On a list of the worst men to have ever walked the face of the Earth, Tamerlane would fall in about the ninth or tenth slot (depending on whether you'd like to count the Emperor Hongwu for the Fall of the Yuan Dynasty), just after Stalin. From 1370 through 1405, across a gyre of slaughter stretching from Delhi to the Mongolian border, to Moscow and the Mediterranean, he pillaged, raped, buried alive, beheaded and wrought general havoc to the tune of some 15 to 20 million dead. This is his biography.
Amir Timur Gurigan – Lord Timur the Splendid – rose to power in the fourteenth century, the son of a monk and cattle farmer, in what is today Uzbekistan, and what was then the last dying vestiges of the Chagatai Khanate of the fractured Mongol Empire. “Out there in the limbo of things he built a Rome of his own in the desert.” Wounded by an arrow, he became Timur the Lame – Tamerlane, as we know him today.
This is an excellent history of the fourteenth century conqueror. It's a little hard to follow in the beginning, because there's so many names to become associated with and (given that I knew little of Tamerlane before this) wasn't sure which ones to pay attention to, but once the story get's going, it becomes riveting. This covers nearly every aspect of his life, from the towers of human heads and the absolute razing of Baghdad, to the dome he stole from Syria and the pleasure palace her had built in twenty days, all poetically written in that early twentieth century melodious prose, and it reads like a novel.
There were a few things I found slightly lacking. First, the whole India episode is told in passing, largely in snippets of news received by the princesses back in Samarkand. The relevant details are there, I suppose, but I think India was a significant enough campaign (Lamb himself denotes about 200,000 dead) that it deserves a chapter of its own. Next, Witold of Lithuania and the Poles, whom get a mere page or so in the Notes section at the end. Granted, the note informs us that it was Timur Kutluk, not Tamerlane, that chased the Mad Witold all the way into Poland.
This brings me to my next point. If you look up the Timurid Dynasty on Wikipedia (most of the rest of the internets follow Wikipedia), you'll find borders covering Central Asia and Persia, about a million square miles less in area than Alexander's. However, even a cursory reading of Wikipedia's own articles shows his conquests greater than their map details, from India to Asia Minor to the Golden Horde. I naturally came to the conclusion that he'd attacked these locations, but hadn't annexed them for whatever reason. This is not the case, as Lamb demonstrates. Timur's own heir was ruling in Delhi as governor when Timur died. He had multiple governors in Turkey, and loyal Tartar followers settled in the steppes of Russia. The Mamluks of Egypt promptly surrendered and offered submission (paying tribute and reading his name in the public prayers) when Bayezid fell in Turkey. (One should remember, Egypt was also surrendered to Alexander without a fight, and it's included on his map.) Lamb includes his own map, without borders, merely giving a general description based upon the cities at the fringes – Delhi, Zaisan (Kazakh-Mongol border), Moscow, Constantinople.

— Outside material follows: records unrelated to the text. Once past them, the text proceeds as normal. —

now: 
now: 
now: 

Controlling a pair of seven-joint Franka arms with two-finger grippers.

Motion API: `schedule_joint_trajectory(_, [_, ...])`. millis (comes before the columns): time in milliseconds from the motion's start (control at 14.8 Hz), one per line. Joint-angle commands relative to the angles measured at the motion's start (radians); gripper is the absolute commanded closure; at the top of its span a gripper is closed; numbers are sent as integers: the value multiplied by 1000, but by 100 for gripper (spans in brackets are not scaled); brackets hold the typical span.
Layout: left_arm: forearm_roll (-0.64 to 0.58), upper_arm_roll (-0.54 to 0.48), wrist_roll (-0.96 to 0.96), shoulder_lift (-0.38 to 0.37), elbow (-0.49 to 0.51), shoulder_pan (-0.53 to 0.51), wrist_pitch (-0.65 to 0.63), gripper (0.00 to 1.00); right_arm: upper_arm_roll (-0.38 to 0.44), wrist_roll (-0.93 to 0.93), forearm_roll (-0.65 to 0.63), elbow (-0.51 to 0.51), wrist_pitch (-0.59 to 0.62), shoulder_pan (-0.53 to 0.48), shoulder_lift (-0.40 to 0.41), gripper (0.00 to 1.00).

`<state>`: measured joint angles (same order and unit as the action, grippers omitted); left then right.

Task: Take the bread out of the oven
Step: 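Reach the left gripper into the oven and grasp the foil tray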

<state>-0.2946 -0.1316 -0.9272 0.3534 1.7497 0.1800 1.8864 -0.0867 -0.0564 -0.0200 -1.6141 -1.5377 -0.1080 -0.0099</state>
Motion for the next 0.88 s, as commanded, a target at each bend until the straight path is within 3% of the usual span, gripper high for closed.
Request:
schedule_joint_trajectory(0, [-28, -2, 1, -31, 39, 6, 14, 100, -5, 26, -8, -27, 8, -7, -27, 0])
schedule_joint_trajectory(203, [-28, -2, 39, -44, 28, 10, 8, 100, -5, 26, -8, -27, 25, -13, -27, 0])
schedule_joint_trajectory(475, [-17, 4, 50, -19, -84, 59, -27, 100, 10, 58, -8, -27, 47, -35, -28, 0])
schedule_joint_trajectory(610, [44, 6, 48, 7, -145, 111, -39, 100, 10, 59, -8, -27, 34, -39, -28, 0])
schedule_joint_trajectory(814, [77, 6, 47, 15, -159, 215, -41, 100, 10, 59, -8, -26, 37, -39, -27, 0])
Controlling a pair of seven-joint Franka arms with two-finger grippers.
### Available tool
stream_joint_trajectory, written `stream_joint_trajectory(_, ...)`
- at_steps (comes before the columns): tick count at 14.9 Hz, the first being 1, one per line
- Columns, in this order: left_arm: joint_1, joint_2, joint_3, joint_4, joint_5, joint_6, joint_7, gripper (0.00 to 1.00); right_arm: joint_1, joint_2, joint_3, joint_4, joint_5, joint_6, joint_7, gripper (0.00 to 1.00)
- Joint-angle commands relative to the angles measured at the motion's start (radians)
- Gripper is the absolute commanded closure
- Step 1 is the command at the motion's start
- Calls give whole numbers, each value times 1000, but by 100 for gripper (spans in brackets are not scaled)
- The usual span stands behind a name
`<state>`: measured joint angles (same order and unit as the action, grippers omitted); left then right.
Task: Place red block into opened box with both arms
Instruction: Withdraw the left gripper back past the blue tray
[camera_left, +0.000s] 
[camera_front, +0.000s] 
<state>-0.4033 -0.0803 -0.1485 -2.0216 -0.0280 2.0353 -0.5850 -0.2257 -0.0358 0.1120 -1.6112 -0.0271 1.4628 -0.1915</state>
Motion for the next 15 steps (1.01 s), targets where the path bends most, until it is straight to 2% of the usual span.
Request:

Lamb wrote this in 1928. That means it was written prior to one of the more interesting elements of Tamerlane's story unfolding – Timur's Curse. Inscribed in his tomb was the message “Who ever opens my tomb, shall unleash an invader more terrible than I.” No one touched the mausoleum until June of 1941, when a Soviet archeologist finally cracked the lid, just two days before the Nazi invasion of the Soviet Union. He was reburied with full Islamic rites in November of 1942, just days before the Soviet victory at Stalingrad.
One question I'm left with that I felt Lamb didn't address as thoroughly as he could have was the role of Timur's faith throughout his life. Certainly his faith played a role – he seemed almost fatalist with the news of his son, Omar Skaikh's death – and yet Lamb notes that he never much cared for the imams and their schemes. When he devastated Baghdad, he left the mosques standing, yet never seemed to act on any tenents of Islam. I would have liked this question to have been addressed directly, but unfortunately we're left to gleam it from inference.
This is an excellent biography of the Lame conqueror, but alas is written almost as a novel and thus is not as comprehensive as it could be. Nonetheless, I learned a tremendous amount and consider this a great resource.